Evidence linking poor sleep to diabetes continues to mount. The latest research from the University of Newcastle shows that too little sleep is associated with a significant increase in risk of type 2 diabetes. According to a summary in diabetes.co.uk, the research process was a meta-study reviewing results from a number of different qualifying studies.
More than 200,000 adults over the age of 45 years were reviewed.Most participants (64.7%) reported normal sleep times of 7 or 8 hours. Participants that had 6 hours sleep or less experienced a 30% greater risk of developing insulin resistance and type 2 diabetes. The study also showed that having either significantly shorter (under 7 hours) or longer (over 10 hours) sleep times was associated with higher rates of obesity.

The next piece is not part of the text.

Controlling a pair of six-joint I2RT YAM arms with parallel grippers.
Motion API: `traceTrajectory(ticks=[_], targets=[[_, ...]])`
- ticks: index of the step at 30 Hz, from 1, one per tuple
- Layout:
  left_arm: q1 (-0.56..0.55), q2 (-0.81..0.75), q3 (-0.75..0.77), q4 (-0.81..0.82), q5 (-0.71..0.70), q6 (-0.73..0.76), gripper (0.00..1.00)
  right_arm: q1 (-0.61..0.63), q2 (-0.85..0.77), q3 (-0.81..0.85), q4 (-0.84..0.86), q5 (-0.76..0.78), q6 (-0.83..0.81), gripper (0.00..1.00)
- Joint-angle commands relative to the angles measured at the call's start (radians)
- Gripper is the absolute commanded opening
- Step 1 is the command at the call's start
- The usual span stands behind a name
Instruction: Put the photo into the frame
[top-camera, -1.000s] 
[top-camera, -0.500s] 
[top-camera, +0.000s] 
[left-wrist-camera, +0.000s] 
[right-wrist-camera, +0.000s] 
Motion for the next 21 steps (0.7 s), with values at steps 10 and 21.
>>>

Researchers took the time to switch around the numbers and check for negative effects of longer sleep times. “The researchers noted with interest that whilst shorter sleep times were associated with greater type 2 diabetes risk, longer sleep times were not,” writes a reporter from diabetest.co.uk. “Also of note was that sleep duration was not related to risk of cardiovascular disease.”
The results are statistically significant (212,388 participants to be exact) and the researchers view the results as appearing to be clinically important. In terms of limitations of the study, researchers were unable to ascertain how much short sleep duration may have been related to presence of a sleep disorder.